Gaza Now News Network
- Formation: 2006
- Founder: Mustafa Ayyash
- Type: News agency
- Headquarters: Gaza City, Gaza, Palestine
- Region served: Worldwide
- Products: Wire service, News, Photos, Video
- Official language: Arabic, English
- Website: gazaalan.net

= Gaza Now =

Palestinian news agency in Gaza

Gaza Now News Network is a Hamas-aligned Palestinian news agency based in Gaza. Its Telegram channel, Facebook page, and television station are among the most popular in Gaza, rapidly growing in popularity during the Gaza war.

In 2024, the United States and United Kingdom imposed sanctioned on Gaza Now and its founder Mustafa Ayyash for fundraising in support of Hamas.

==History==
The Gaza Now television channel was established in 2006 and is broadcast on Nilesat. It provides entertainment and news regarding Gaza. The satellite channel broadcast the events of Gaza war throughout the day without stopping. The channel broadcasts daily events taking place throughout the State of Palestine with a variety of news, political, cultural and sports programs.

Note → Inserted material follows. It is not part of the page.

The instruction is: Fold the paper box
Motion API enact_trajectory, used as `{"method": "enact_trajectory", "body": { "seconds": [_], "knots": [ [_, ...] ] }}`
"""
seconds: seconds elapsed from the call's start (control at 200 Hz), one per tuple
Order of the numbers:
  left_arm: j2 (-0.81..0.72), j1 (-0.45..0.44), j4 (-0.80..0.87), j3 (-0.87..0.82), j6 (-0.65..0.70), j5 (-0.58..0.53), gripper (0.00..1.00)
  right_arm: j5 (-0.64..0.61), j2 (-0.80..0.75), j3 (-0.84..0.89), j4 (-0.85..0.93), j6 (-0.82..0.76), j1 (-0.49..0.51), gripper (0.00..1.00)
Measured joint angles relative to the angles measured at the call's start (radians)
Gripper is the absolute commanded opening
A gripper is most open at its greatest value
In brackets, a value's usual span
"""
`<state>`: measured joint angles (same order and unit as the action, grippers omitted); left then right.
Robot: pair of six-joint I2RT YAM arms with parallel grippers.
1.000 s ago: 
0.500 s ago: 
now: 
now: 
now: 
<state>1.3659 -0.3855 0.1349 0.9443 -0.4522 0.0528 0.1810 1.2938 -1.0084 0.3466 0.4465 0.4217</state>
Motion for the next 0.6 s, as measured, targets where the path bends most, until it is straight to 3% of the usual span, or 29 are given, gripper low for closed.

On 24 May 2017, a reporter for Gaza Now livestreamed on Facebook an execution in Gaza City by Hamas of three Palestinians who Hamas accused as helping Israel find Hamas military commander Mazen Faqha. The Hamas interior ministry warned against publishing any footage or photos from the execution. Gaza Now responded by saying that they hadn't received any decision from the Interior Ministry or from the Media Office in Gaza to prevent the filming of the execution. Human Rights Watch condemned the executions. Ayyash, living in Austria in 2017, said that the reporter who captured the video subsequently went into hiding in Gaza for fear of arrest by Hamas security forces.

Activists accused Facebook in 2021 of adding a "discouraging" pop-up when Gaza Now's page was viewed, leading to accusations of bias.

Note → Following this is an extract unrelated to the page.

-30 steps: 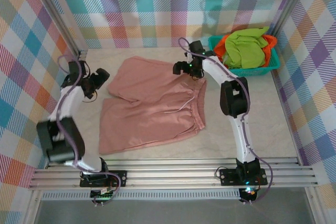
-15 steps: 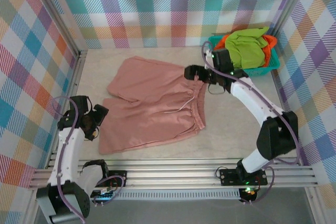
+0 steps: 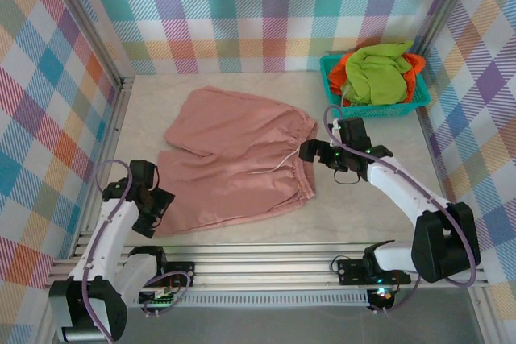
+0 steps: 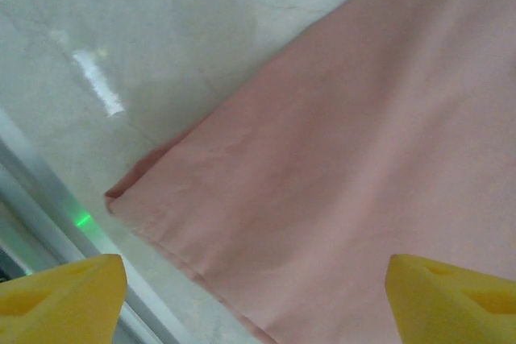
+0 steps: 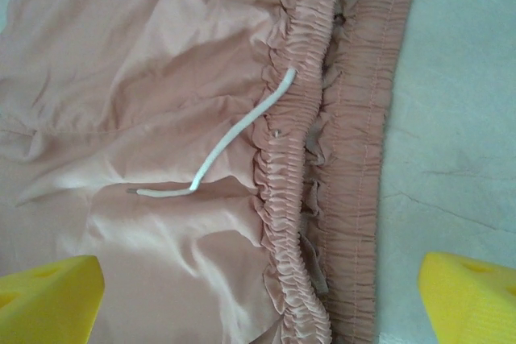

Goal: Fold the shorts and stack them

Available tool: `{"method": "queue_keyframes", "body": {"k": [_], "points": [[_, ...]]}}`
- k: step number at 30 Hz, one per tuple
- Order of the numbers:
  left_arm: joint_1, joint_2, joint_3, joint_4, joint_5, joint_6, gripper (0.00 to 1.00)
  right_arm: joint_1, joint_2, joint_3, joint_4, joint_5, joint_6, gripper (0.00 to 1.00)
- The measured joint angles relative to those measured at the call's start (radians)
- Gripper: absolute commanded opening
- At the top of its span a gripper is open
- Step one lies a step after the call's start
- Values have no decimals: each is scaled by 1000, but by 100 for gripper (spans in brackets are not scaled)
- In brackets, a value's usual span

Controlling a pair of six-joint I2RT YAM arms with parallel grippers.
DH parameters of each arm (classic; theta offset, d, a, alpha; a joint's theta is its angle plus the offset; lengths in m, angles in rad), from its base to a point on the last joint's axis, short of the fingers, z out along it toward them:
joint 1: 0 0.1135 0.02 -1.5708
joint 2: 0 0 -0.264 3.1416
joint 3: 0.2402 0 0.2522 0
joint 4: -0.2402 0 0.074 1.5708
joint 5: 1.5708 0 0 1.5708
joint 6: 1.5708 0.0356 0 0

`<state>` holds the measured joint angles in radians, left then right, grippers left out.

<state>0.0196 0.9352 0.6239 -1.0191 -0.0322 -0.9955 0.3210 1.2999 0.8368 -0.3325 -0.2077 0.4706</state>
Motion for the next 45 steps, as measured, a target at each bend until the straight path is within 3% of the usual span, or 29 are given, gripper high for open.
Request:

Twitter removed Gaza Now's account after the outlet praised the 2022 El'ad stabbing, in which four Israeli civilians were murdered.

The telegram channel of Gaza Now was hacked on 9 December 2022. The hackers deleted all contents from the channel. Palestinians on social media blamed Israeli hackers on the incident.

==Gaza war==
Gaza Now's Telegram channel was one of several Hamas-affiliated channels to rapidly grow during the Gaza war, helping Hamas wage "video jihad", according to the Washington Post and the Digital Forensic Lab at the Atlantic Council. Before the war, the channel had 344,000 users. By early November, it had 1.9 million subscribers. Its average views per post increased ten-fold to 432,000 during the same time period.

On 13 October 2023, six days into the Gaza war, Gaza Now quietly made the decision to disable emoji reactions and retroactively remove them from all previous posts. The motive behind this remains unclear.

In late October, Telegram "quietly restricted access" to Gaza Now's Telegram channel as part of a move against several Hamas-affiliated channels. The channel was not accessible Google Play or Apple’s App Store. The channel was still accessible from the online version of Telegram and the version of the app downloaded directly from Telegram’s website. Before that, Gaza Now announced that, unlike other social media platforms, Telegram refused to take down Palestinian channels disseminating content related to the ongoing conflict.

Family members of Mustafa Ayyash, the founder and director of Gaza Now, as well as Gaza Now's photojournalist Mohammad Moin Ayyash, were killed in an Israeli airstrikes on 23 November 2023 ahead of temporary ceasefire. The Permanent Observer of Palestine at the United Nations Salah Abdel-Shafi and Chairman of Hamas Political Bureau Ismail Haniyeh mourned the death of his family.

On 27 March 2024, the United States and the United Kingdom sanctioned Gaza Now, its founder Ayyash, and firms Al-Qureshi Executives and Aakhirah Ltd. and their director Aozma Sultana, for allegedly fundraising for Hamas.